Indirect Tax system is highly complicated in India because there are various types of taxes that are charged by the Central and State Governments on Goods and Services. These taxes include Entertainment Tax for watching film, Value Added Tax (VAT) for purchasing goods & services by consumer. Other taxes are excise duties, Import Duties, Luxury Tax, Central Sales Tax, Entry tax, and Service Tax.
Businessmen have to maintain accounts which need to obey with all the applicable laws.
Many experts have suggested that to resolve the issues of different types of taxes, there is a need issue to streamline all indirect taxes and implement a "single taxation" system. This system is entitled as Goods and Services Tax, abbreviated as GST. The GST will be levied both on Goods and Services.
Earlier, GST was introduced during 2007-08 budget session. On 17th December 2014, the current Union Cabinet ministry permitted the proposal for introduction GST Constitutional Amendment Bill. On 19th of December 2014, the bill was offered on GST in Loksabha. The Bill is presented in Budget session.

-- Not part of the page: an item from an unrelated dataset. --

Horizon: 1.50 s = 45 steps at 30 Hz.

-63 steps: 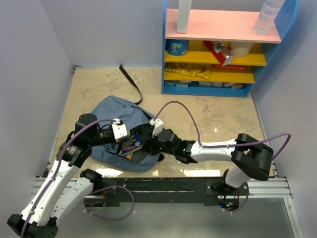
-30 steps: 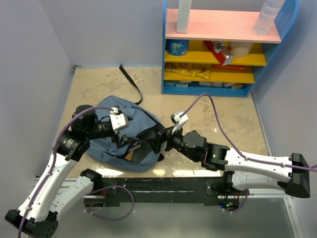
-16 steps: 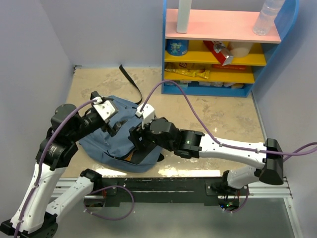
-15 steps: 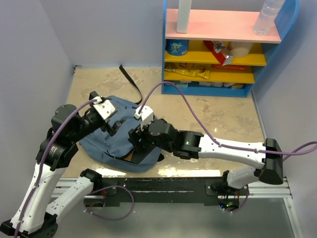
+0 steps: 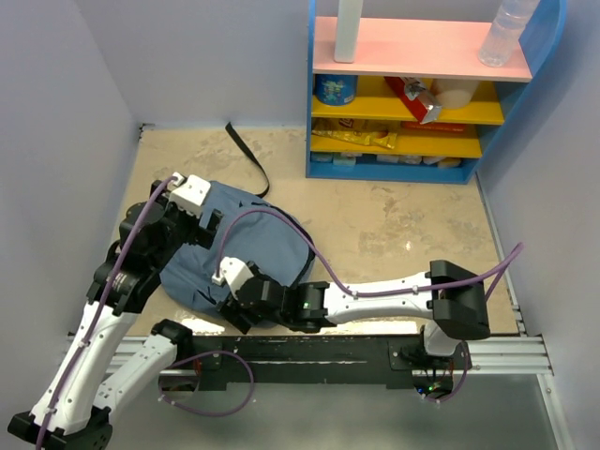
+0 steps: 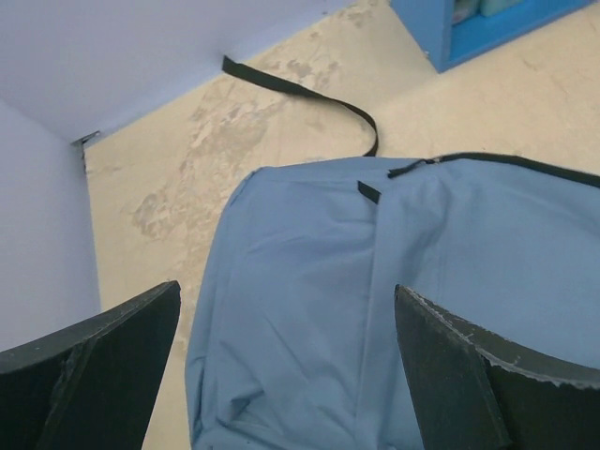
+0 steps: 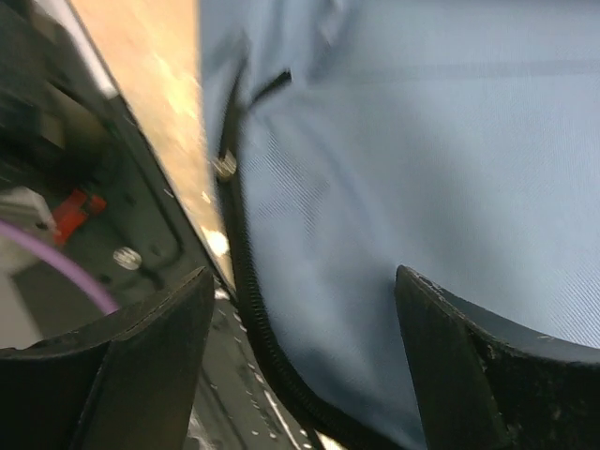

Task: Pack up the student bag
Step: Zip the student bag at the center of the board.

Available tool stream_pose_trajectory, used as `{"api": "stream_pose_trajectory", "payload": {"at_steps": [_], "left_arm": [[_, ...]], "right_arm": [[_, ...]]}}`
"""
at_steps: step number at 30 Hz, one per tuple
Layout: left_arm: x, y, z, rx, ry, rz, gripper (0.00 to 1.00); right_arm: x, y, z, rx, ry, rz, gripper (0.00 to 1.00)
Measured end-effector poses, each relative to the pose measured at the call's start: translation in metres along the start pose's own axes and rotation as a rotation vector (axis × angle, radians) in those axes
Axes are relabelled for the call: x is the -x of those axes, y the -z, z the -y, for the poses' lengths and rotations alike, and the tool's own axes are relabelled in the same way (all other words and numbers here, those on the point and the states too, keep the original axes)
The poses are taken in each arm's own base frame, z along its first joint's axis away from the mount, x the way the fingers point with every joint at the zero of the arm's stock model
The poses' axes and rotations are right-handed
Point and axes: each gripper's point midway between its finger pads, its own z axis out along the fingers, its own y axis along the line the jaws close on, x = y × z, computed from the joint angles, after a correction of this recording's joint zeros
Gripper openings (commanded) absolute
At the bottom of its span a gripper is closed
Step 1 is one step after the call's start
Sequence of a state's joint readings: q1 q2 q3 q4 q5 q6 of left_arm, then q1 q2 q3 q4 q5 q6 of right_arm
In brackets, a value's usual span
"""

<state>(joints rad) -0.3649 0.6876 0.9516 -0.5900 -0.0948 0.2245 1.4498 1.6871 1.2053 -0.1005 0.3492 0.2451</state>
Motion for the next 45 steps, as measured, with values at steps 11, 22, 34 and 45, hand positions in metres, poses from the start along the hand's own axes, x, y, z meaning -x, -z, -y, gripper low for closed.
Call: {"api": "stream_pose_trajectory", "payload": {"at_steps": [11, 22, 34, 45], "left_arm": [[0.015, -0.032, -0.015, 0.087, 0.08, -0.031, 1.0], [0.005, -0.038, -0.028, 0.12, 0.095, -0.07, 1.0], [-0.004, -0.039, -0.066, 0.186, 0.166, -0.084, 1.0], [-0.005, -0.041, -0.067, 0.155, 0.173, -0.072, 1.0]], "right_arm": [[-0.04, 0.004, 0.024, -0.057, -0.06, 0.011, 0.83], [0.086, 0.005, -0.024, 0.118, -0.107, 0.197, 0.76], [0.008, -0.059, -0.013, 0.039, -0.064, -0.081, 0.65], [0.022, -0.065, 0.0, 0.055, -0.166, -0.08, 0.49]]}}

In simple term, GST is a tax that people need to pay on supply of goods & services. Any person, who is providing or supplying goods and services is responsible to charge GST. GST is the huge reform in indirect tax structure in Indian financial scenario since the economy originated to be opened up 25 years ago, at last looks set to become reality. The Constitution (122nd) Amendment Bill introduced in Rajya Sabha recently, on the back of a broad political agreement and heightened by the good aspirations of the Congress. Goods and Services Tax Reform was passed in Rajya Sabha and it will be set to bring in lok Sabha.

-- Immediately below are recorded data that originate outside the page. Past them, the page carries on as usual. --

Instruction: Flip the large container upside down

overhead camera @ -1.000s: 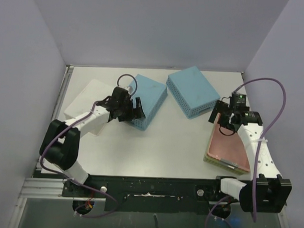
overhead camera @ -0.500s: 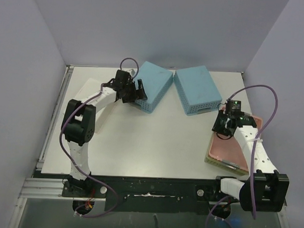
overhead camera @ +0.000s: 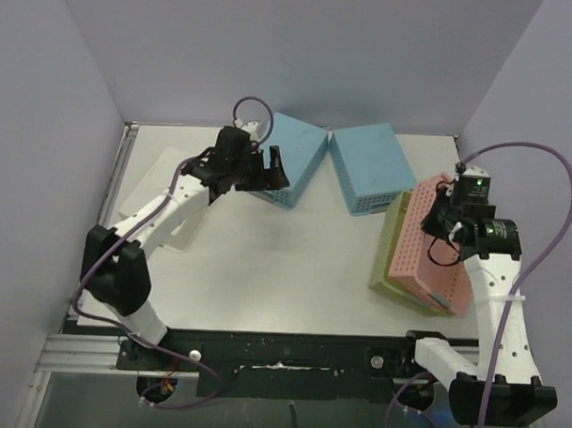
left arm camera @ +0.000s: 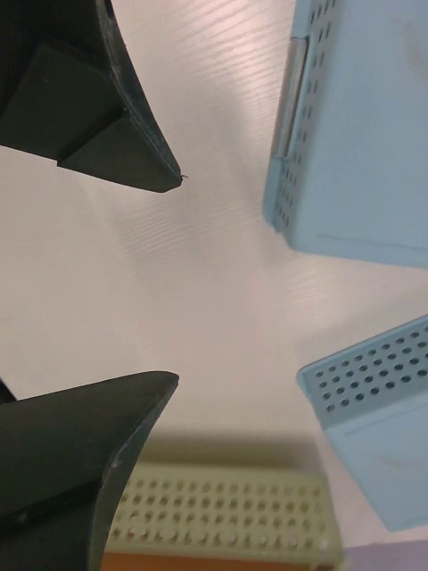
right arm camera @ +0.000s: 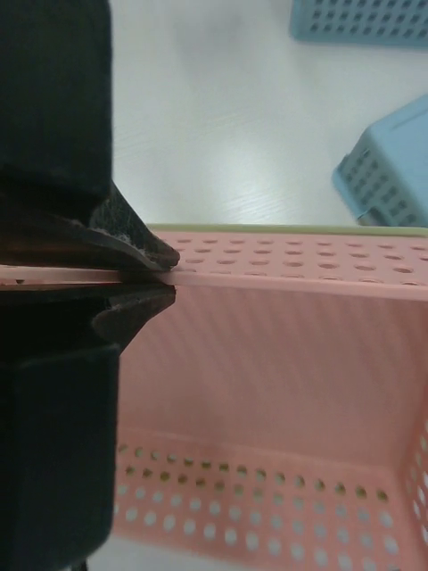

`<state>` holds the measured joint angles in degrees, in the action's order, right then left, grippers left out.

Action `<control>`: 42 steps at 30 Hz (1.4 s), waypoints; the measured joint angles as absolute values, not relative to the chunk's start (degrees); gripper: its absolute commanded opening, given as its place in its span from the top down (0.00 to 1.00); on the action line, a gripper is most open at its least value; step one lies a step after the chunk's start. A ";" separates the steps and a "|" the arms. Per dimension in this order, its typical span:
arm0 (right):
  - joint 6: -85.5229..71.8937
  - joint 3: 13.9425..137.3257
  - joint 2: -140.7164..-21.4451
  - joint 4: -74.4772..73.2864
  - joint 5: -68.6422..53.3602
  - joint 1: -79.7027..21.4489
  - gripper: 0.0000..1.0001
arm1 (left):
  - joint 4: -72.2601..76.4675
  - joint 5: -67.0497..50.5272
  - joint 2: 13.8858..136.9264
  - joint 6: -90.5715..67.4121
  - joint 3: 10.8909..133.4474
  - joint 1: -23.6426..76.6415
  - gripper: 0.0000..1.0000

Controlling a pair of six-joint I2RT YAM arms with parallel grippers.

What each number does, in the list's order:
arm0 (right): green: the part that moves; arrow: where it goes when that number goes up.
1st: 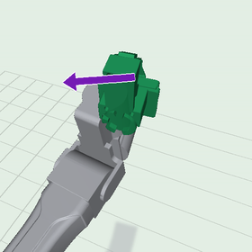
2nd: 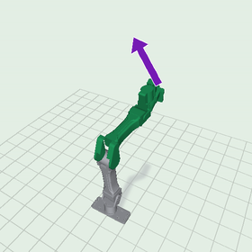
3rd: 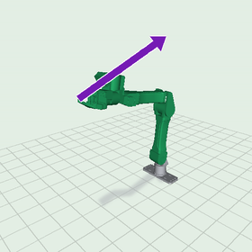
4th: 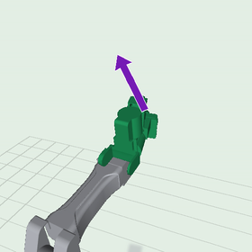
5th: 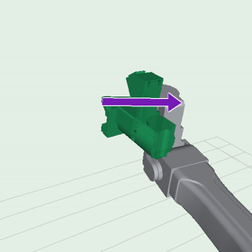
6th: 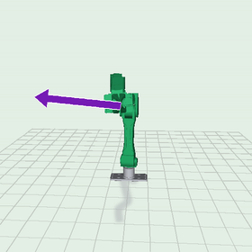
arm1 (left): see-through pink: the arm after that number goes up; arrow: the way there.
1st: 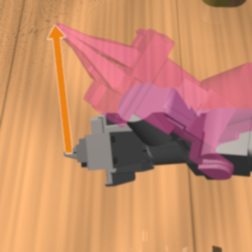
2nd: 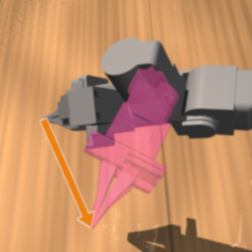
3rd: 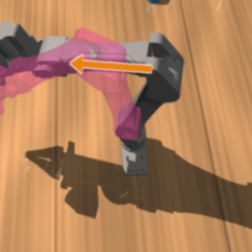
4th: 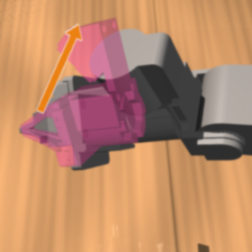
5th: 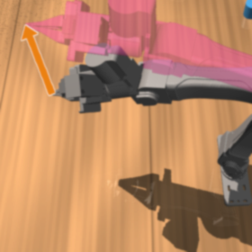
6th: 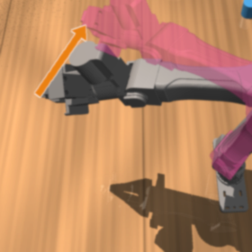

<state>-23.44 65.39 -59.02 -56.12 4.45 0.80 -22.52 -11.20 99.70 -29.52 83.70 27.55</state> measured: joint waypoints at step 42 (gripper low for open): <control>-75.83 49.21 -86.91 22.02 -33.08 -38.92 1.00 | -42.68 2.87 58.98 -35.77 72.64 2.13 0.17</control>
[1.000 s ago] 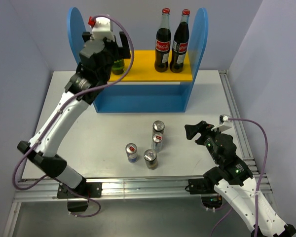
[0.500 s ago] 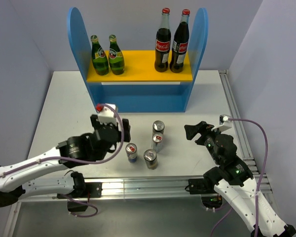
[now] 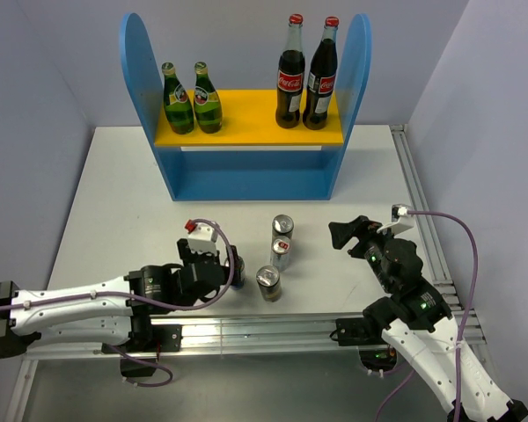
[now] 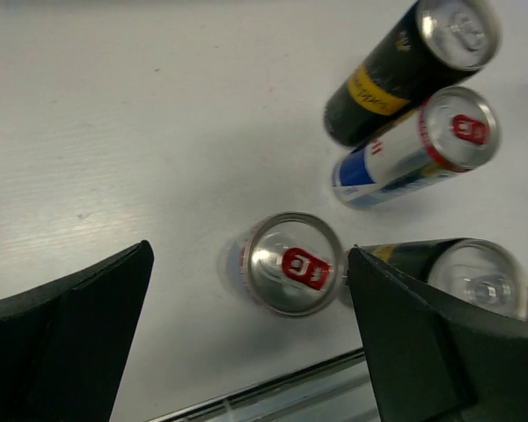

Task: Place and organize the beverage onto the shelf

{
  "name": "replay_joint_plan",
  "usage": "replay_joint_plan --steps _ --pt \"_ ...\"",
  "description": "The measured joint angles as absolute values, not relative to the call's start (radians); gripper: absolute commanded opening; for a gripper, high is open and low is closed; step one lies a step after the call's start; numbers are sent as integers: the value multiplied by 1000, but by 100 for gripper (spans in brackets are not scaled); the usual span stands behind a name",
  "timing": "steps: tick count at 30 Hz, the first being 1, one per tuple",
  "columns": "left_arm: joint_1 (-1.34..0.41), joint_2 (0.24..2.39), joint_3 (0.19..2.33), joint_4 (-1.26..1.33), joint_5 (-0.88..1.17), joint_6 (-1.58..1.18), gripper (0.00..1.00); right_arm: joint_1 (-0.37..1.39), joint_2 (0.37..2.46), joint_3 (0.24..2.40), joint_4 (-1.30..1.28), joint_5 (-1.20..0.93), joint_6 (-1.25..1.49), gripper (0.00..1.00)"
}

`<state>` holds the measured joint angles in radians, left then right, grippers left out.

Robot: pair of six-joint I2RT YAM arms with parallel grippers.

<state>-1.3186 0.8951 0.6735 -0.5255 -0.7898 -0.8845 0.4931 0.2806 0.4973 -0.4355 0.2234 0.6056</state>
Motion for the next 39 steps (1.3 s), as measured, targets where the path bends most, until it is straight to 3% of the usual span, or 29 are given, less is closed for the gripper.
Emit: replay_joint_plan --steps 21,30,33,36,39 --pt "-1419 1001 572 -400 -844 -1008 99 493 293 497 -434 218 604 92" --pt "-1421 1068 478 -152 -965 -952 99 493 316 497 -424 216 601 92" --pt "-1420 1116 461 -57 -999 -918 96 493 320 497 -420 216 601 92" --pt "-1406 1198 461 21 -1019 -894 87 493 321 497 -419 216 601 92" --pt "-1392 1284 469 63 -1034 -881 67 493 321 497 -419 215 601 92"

The proposed model of GST and the rate:
A dual GST system is scheduled to be implemented in India as proposed by the Empowered Committee under which the GST will be divided into two parts:
State Goods and Services Tax (SGST)
-Central Goods and Services Tax (CGST)
GST is a consumption based tax. It is based on the "Destination principle." Goods and Services Tax is imposed on goods and services at the place where final/actual consumption occurs. GST is accumulated on value-added goods and services at each stage of sale or buying in the supply chain. GST paid on the obtaining goods and services can be set off against that payable on the supply of goods or services. The producer or wholesaler or retailer will pay the applicable GST rate but will claim back through tax credit mechanism.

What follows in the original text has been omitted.